- Born: 1988 Itaquaquecetuba, São Paulo, Brazil
- Died: April 24, 2017 (aged 28–29) Taubaté House of Custody and Psychiatric Treatment, Taubaté, São Paulo, Brazil
- Other name: "The Itaquaquecetuba Serial Killer"
- Conviction: N/A
- Criminal penalty: Involuntary commitment

Details
- Victims: 8
- Span of crimes: October – December 2011
- Country: Brazil
- State: São Paulo
- Date apprehended: December 5, 2011

= Ronis de Oliveira Bastos =

Brazilian serial killer

Ronis de Oliveira Bastos (1988 – April 24, 2017), known as the Itaquaquecetuba Serial Killer (Serial killer de Itaquaquecetuba), was a Brazilian serial killer who attacked ten men in the city of Itaquaquecetuba from October to December 2011, eight of which resulted in fatalities.

Before he could be brought to trial, De Oliveira was diagnosed as mentally ill and acquitted by reason of insanity, after which he was interned at the Taubaté House of Custody and Psychiatric Treatment. He remained there until his death in 2017.

== Early life ==
Little is known about Ronis de Oliveira Bastos' early life. Born in 1988 in Itaquaquecetuba, he started working as a licensed market vendor and specialized in repairing cellphones as an adult. Prior to the murders, he was described as an average young man who had no criminal record and showed no violent tendencies. He initially lived together with his mother, who eventually had to flee to the southern parts of the country after her son was accused of committing the murders. It was later revealed that she knew he was responsible, but did not report him to the police out of fear that he would retaliate.

== Murders ==
Between October and December 2011, ten men were attacked in the Jardim Luciana neighborhood of Greater São Paulo, eight of whom died. Witnesses described the perpetrator as a young white man of short stature who rode around the streets on a blue bicycle and was wearing a ninja hood. All the victims were random men aged between 20 and 50, most of them shot (with the exception of the second victim, who was stabbed) with either a .38 caliber revolver or shotgun. Per Brazilian law, their names were not released, as De Oliveira would later be ruled incapable of standing trial.
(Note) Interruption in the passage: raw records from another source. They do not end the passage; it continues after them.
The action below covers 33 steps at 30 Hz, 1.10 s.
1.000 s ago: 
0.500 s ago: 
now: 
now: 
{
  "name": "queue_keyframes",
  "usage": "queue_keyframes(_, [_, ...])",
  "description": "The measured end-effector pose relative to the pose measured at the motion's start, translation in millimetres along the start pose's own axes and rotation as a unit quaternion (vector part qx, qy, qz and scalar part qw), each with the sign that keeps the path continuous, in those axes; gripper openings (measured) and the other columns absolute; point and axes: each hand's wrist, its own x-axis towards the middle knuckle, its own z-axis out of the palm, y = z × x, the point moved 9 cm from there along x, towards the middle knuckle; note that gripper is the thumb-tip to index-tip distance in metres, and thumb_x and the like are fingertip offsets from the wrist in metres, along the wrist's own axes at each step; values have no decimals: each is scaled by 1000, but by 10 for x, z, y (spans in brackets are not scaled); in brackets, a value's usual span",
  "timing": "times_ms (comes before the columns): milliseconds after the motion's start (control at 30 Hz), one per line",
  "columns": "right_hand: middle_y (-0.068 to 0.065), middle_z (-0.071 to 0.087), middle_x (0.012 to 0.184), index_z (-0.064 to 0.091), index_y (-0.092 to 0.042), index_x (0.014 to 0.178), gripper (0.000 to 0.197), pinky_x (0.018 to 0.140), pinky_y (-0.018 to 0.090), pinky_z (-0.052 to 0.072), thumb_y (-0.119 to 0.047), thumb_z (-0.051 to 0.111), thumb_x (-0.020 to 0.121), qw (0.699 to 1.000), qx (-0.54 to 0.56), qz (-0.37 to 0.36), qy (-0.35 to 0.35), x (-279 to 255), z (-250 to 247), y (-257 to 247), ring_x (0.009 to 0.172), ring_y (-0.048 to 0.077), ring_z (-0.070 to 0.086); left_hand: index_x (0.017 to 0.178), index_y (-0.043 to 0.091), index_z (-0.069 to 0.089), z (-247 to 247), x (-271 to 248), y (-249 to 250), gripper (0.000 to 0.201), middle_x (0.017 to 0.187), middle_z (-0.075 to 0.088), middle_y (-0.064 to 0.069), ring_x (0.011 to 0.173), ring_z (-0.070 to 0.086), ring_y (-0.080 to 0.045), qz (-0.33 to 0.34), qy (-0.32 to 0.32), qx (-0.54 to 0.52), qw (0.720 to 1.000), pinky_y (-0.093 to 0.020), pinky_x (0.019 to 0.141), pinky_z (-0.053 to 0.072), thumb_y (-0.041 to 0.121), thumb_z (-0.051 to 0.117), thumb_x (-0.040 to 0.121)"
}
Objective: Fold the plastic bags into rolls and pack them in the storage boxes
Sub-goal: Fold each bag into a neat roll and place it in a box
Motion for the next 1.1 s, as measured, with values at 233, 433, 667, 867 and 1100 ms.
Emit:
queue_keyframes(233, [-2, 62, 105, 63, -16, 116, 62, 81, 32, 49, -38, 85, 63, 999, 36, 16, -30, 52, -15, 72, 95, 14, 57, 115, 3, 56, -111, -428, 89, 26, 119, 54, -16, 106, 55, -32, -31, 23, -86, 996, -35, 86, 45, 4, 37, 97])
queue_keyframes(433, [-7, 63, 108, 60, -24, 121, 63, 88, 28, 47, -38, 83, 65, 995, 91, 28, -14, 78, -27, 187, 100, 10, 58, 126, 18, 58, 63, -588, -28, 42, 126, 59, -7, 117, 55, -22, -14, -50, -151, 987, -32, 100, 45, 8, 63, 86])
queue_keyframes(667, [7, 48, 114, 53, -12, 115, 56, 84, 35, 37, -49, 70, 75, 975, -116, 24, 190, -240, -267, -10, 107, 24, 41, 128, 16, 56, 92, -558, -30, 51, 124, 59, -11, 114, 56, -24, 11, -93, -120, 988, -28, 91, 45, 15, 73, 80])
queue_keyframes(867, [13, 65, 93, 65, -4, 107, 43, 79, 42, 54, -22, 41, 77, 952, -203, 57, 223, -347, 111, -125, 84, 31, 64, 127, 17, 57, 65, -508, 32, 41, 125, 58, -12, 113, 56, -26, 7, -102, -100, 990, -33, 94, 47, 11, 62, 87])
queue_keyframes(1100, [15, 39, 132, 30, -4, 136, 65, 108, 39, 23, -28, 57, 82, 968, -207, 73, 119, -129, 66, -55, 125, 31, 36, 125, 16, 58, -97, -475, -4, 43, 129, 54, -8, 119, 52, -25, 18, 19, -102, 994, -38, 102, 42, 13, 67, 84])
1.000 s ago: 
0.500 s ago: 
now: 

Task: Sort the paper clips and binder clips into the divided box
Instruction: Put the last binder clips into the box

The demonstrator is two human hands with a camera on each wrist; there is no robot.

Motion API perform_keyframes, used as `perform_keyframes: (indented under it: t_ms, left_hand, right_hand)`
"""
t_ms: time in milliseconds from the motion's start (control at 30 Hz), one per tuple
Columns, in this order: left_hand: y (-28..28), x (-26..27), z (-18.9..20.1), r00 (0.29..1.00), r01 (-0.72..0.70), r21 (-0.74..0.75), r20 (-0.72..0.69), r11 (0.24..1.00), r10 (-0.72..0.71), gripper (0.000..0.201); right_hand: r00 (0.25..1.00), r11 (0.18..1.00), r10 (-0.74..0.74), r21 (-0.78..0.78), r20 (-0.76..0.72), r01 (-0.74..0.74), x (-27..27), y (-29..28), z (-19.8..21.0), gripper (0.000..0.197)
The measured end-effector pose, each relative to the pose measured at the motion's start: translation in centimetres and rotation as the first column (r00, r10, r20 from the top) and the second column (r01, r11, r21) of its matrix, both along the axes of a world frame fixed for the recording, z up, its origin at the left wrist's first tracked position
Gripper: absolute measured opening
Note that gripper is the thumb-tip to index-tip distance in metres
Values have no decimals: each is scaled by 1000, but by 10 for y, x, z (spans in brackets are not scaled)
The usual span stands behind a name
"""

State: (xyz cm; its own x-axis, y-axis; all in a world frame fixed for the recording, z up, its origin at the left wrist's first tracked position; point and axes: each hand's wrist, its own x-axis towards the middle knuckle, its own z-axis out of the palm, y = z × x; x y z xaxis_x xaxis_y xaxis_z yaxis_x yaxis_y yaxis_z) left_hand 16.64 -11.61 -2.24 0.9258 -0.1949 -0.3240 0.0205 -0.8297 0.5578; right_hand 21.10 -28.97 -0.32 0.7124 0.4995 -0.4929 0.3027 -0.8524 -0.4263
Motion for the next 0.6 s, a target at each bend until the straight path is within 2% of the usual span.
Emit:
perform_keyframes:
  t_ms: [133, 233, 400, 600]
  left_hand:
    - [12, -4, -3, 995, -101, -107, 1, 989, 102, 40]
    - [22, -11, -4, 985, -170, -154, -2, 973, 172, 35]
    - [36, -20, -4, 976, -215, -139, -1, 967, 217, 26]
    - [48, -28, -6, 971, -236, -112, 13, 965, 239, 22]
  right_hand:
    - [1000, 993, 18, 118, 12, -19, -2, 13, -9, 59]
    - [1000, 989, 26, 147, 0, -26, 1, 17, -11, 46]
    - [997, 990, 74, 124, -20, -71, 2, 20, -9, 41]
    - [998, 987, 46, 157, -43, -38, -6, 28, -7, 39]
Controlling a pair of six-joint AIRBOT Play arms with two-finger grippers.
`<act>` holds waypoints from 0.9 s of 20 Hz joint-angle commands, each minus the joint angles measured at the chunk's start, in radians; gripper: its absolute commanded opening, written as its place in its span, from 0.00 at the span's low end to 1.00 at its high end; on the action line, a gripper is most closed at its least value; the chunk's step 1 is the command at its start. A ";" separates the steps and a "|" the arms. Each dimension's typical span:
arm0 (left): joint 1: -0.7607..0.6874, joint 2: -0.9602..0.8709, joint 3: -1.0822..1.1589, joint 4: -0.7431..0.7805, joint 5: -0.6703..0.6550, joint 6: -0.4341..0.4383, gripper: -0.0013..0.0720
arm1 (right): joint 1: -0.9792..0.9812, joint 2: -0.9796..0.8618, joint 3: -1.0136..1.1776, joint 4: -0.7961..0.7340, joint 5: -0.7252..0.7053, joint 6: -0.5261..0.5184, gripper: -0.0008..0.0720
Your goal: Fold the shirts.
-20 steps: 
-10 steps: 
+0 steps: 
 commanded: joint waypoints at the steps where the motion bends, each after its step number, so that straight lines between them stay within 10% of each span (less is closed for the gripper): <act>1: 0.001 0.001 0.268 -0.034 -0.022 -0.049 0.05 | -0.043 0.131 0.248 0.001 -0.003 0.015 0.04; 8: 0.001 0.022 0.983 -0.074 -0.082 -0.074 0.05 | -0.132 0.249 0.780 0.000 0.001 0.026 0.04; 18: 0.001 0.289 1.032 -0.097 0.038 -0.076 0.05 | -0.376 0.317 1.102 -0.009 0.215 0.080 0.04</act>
The head investigator Eduardo Boigues noted that the killer was cold and intentionally wanted to show that one man was responsible for all crimes, as he always left an unused shell at the crime scenes as a sort of "calling card". After De Oliveira's arrest, it was revealed that he went straight home after each murder, and on one occasion had even joined a protest calling for the capture of the serial killer.

=== Investigation and capture ===
With the help of witnesses, a physical profile and facial composite of the criminal was created, and police officers were dispatched to the Jardim Luciana neighborhood. Despite these measures, there were three more shootings that occurred the following weekend. Two of these victims, and the sole survivor, Jefferson Soares da Silva, managed to survive. After recovering, he identified the shooter as 22-year-old Ronis de Oliveira Bastos.
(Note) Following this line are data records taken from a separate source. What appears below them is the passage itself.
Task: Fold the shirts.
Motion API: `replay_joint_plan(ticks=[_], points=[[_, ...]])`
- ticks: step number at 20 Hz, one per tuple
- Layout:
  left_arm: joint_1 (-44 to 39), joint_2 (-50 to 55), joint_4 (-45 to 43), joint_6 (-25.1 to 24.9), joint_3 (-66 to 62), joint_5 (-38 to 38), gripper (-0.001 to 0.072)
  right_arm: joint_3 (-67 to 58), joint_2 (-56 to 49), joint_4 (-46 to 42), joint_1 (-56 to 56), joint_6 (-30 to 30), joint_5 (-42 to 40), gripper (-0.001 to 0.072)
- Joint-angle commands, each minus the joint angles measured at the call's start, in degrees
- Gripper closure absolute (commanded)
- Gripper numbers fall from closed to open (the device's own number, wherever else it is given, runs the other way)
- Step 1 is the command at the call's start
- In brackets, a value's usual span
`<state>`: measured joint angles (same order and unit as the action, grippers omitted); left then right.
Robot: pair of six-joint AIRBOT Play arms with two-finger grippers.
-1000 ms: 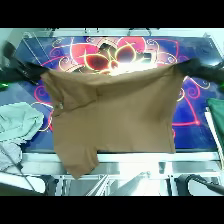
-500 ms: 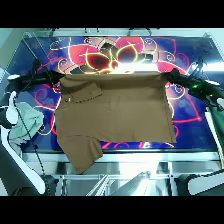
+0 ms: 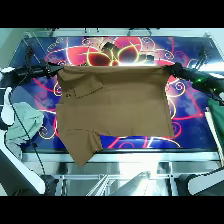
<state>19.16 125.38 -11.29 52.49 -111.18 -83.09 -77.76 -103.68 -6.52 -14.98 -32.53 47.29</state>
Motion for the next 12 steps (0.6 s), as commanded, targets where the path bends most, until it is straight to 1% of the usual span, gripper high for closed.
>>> replay_joint_plan(ticks=[1, 3, 5, 7, 10, 12], points=[[-0.1, -2.1, -5.6, -4.5, 3.4, -0.9, 0.0689, 0.1, -1.6, -8.4, -0.2, -3.5, 1.1, 0.0696], [-0.4, -2.1, -7.3, -4.4, 4.5, -4.1, 0.069, 0.6, -3.2, -9.7, -0.2, -4.2, 2.3, 0.0696], [-0.4, -2.1, -7.7, -4.4, 5.0, -8.3, 0.0691, 0.6, -4.2, -11.0, -0.4, -4.4, 5.8, 0.0696], [-0.4, -2.1, -10.9, -1.8, 5.0, -11.6, 0.0691, 0.6, -4.0, -13.6, -1.2, -5.4, 10.1, 0.0696], [-0.4, -2.1, -16.3, 0.8, 5.0, -15.3, 0.0695, 0.6, -4.0, -13.9, -4.0, -5.5, 18.2, 0.0696], [-0.4, -2.1, -18.4, 2.2, 5.0, -16.4, 0.0697, 0.6, -4.1, -14.1, -5.8, -5.8, 20.3, 0.0695]])
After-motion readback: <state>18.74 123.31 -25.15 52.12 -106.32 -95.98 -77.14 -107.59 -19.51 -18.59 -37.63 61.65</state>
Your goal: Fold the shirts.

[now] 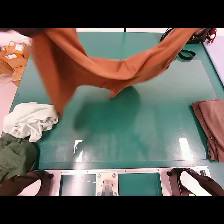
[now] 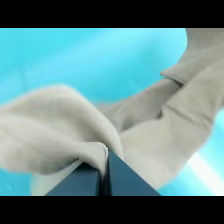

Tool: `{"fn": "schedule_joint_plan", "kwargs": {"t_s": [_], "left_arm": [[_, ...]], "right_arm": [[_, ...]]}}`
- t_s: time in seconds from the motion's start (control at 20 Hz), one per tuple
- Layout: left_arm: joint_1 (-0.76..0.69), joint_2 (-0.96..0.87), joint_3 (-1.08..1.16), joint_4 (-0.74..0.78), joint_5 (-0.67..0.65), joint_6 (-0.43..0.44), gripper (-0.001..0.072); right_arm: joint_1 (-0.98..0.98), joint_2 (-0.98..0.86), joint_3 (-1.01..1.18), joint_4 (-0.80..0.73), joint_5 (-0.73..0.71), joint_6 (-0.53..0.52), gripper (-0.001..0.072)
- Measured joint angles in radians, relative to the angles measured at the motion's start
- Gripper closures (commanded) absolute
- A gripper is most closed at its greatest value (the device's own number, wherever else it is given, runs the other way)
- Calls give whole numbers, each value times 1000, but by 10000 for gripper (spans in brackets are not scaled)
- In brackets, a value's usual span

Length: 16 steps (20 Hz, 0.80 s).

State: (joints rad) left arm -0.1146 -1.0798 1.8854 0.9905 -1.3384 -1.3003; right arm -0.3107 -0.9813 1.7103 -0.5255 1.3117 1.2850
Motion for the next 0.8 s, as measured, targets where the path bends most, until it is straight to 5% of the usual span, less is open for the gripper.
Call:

On December 5, De Oliveira was spotted riding a blue bicycle and carrying a .38 caliber revolver, but when questioned, he claimed it was for his own protection. This claim was not believed and he was immediately arrested for possession of illegal weaponry, with a subsequent search of his home leading to the location of shell casings identical to those found at the crime scenes, as well as the ninja hood and a backpack in which De Oliveira hid his guns.

== Internment and death ==
Before he could be put to trial, De Oliveira was transferred to the São Paulo Institute of Social Medicine and Criminology for a psychiatric evaluation. There, it was ruled that he suffered from serious mental disorders and was thus incapable of standing trial. As a result, he was acquitted by reason of insanity and committed to the Taubaté House of Custody and Psychiatric Treatment. He remained there until his death on April 24, 2017, but the exact cause of death is unknown.